__Task requirements__
Wherever "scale" turns up in the entries, copy out the line that holds it.

Stored items from a collection
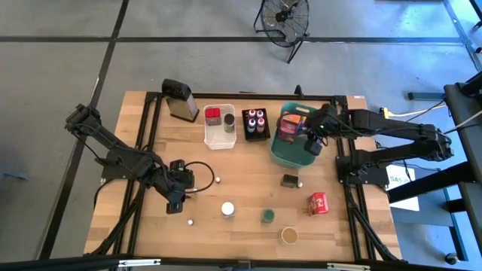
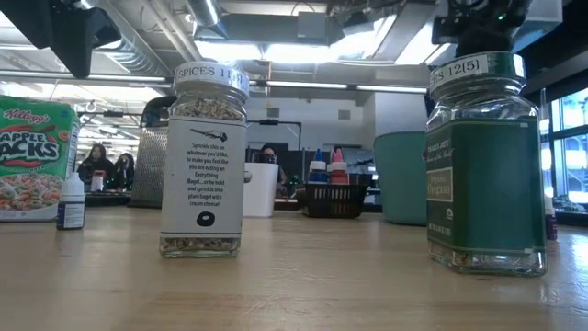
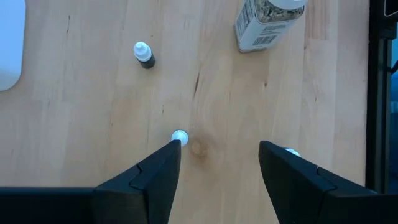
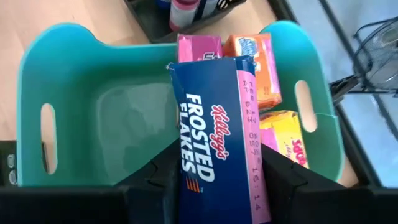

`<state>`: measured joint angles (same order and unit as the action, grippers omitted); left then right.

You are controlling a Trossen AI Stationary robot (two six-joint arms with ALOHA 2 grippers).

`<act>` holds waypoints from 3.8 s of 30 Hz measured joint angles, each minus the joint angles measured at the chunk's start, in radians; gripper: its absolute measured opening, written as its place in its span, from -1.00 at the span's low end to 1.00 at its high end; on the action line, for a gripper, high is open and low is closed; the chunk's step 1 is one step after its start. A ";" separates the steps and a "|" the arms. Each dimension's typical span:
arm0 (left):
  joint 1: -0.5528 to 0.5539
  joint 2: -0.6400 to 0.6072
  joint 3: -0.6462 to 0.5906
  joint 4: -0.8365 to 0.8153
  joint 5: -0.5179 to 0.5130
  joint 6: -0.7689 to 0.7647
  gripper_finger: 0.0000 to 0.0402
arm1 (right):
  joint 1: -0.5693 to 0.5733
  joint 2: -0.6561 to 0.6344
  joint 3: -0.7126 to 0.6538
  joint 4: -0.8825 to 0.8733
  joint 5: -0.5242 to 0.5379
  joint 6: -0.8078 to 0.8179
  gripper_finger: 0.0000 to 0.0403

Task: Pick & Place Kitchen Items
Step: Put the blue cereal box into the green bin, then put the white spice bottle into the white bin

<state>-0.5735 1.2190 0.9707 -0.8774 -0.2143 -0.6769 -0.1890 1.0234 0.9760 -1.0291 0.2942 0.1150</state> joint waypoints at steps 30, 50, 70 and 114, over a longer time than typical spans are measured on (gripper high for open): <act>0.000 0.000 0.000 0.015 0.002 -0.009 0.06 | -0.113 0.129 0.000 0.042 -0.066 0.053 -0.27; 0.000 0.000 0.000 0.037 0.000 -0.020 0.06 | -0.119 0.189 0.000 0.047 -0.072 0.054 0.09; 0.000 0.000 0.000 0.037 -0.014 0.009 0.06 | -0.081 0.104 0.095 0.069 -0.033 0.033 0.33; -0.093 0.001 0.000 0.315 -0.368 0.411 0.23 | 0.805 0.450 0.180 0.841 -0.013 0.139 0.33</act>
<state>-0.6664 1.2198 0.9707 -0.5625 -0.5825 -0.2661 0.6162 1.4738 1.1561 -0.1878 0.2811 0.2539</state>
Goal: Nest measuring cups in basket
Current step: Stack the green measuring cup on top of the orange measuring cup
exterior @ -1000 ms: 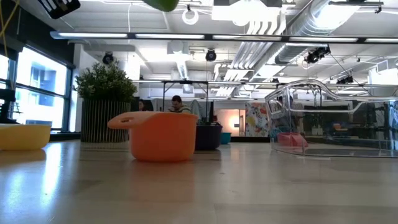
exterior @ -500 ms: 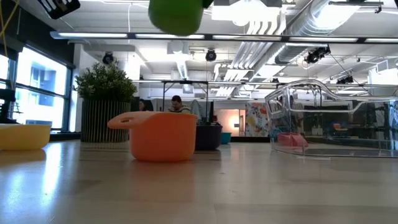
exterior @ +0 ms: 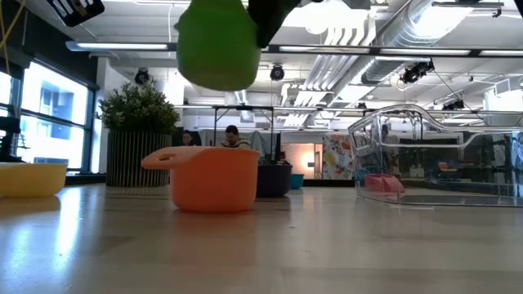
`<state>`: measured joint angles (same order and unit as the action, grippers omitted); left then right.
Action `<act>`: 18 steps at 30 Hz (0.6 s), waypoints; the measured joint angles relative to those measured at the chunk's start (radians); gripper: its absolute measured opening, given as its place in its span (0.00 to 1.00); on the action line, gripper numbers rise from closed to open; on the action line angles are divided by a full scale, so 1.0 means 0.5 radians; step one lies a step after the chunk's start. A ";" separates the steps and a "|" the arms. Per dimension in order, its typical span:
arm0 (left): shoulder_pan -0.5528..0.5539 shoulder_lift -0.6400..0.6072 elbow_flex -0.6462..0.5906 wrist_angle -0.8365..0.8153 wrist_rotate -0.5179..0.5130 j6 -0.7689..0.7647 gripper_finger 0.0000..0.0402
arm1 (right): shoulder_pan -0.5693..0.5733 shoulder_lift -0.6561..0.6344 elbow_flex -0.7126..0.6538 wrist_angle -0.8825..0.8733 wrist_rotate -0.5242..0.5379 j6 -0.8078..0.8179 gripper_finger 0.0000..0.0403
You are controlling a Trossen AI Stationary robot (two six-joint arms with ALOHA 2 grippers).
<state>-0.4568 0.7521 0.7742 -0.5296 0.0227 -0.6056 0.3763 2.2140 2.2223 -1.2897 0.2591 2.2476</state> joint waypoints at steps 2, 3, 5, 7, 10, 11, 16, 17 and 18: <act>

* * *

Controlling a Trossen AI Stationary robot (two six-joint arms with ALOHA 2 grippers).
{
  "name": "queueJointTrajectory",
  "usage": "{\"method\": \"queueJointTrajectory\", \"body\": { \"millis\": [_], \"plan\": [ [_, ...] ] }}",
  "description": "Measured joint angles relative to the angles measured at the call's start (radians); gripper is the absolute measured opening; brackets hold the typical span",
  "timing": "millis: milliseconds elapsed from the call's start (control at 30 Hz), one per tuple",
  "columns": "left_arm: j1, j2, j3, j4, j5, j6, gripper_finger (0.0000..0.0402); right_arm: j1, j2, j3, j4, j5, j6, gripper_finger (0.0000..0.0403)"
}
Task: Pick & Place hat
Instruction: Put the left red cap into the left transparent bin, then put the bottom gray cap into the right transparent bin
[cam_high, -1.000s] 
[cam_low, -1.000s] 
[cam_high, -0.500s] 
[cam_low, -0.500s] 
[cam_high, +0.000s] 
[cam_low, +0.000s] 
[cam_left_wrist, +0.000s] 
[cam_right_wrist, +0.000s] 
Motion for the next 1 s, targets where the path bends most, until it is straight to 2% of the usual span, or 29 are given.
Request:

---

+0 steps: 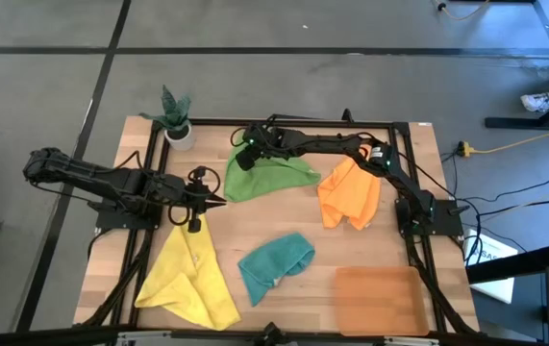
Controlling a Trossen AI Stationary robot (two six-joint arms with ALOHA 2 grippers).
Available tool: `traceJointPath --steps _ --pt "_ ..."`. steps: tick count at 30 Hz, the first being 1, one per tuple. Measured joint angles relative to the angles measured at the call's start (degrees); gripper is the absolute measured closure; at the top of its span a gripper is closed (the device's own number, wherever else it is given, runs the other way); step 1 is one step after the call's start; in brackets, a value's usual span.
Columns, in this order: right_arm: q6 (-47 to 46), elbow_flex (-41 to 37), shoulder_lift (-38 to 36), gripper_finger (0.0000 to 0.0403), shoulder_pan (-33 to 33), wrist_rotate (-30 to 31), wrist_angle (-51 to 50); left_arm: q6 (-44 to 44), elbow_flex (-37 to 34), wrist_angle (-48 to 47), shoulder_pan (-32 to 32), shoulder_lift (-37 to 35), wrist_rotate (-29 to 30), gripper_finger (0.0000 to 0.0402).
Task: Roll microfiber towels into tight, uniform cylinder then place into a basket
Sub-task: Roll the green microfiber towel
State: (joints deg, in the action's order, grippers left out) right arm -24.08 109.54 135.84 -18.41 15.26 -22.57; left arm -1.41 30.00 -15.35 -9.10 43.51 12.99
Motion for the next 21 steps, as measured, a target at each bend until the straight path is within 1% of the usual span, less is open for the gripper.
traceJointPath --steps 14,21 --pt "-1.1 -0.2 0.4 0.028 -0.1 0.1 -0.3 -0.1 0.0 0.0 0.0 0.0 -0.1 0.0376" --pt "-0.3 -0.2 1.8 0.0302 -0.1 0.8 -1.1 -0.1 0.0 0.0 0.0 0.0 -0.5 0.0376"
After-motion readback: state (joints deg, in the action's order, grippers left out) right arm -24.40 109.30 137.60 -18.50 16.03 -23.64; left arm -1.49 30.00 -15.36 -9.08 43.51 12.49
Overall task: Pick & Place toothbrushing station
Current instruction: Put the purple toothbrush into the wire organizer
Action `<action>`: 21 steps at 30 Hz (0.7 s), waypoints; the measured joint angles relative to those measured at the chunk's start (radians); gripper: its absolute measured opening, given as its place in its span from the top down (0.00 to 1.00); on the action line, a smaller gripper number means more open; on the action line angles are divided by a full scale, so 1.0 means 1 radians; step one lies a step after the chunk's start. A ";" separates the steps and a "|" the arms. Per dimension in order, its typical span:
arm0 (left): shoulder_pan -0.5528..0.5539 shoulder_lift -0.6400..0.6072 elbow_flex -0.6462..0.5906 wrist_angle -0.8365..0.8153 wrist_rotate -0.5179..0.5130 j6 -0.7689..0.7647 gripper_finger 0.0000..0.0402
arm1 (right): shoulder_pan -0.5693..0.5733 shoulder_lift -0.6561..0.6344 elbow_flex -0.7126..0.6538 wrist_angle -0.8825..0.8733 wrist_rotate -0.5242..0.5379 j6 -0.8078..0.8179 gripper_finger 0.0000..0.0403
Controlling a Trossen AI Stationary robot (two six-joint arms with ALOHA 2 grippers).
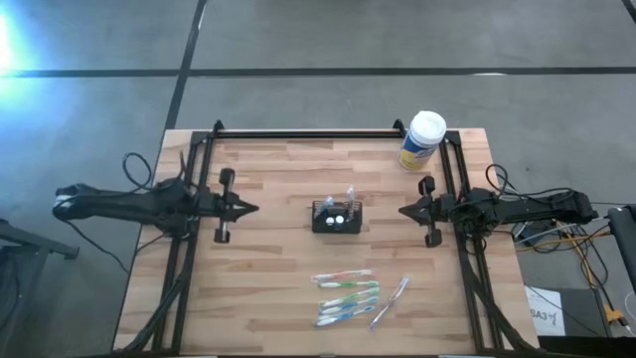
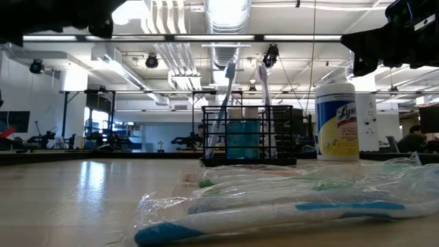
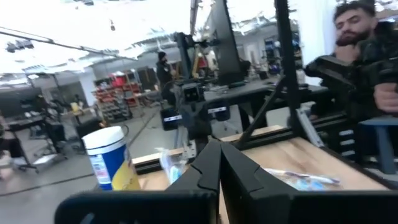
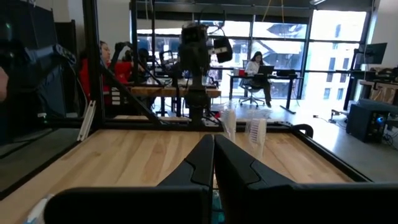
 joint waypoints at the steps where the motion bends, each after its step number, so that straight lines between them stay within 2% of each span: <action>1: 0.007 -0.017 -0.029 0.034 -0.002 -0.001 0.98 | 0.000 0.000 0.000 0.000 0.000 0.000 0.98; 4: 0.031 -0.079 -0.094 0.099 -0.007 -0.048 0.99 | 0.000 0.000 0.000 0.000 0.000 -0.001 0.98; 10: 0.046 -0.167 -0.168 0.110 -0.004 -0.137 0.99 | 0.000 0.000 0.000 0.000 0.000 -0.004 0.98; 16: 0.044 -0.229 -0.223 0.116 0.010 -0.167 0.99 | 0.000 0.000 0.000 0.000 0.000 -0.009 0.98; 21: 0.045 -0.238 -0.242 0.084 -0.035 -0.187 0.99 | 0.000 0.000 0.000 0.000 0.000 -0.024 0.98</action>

__Solution for this task__
Action `<act>`: 18 steps at 30 Hz (0.6 s), waypoints; the measured joint angles relative to those measured at the chunk's start (radians); gripper: its absolute measured opening, given as its place in its span (0.00 to 1.00); on the action line, gripper numbers rise from closed to open; on the action line angles are divided by a full scale, so 1.0 means 0.5 radians; step one lies a step after the chunk's start. A ";" separates the steps and a "|" the arms. Per dimension in order, its typical span:
Action `<action>`: 21 steps at 30 Hz (0.7 s), waypoints; the measured joint angles relative to those measured at the chunk's start (radians); gripper: its absolute measured opening, given as its place in its span from the top down (0.00 to 1.00); on the action line, a smaller gripper number means more open; on the action line angles are divided by a full scale, so 1.0 means 1 radians; step one lies a step after the chunk's start. A ";" separates the steps and a "|" the arms. Per dimension in order, its typical span:

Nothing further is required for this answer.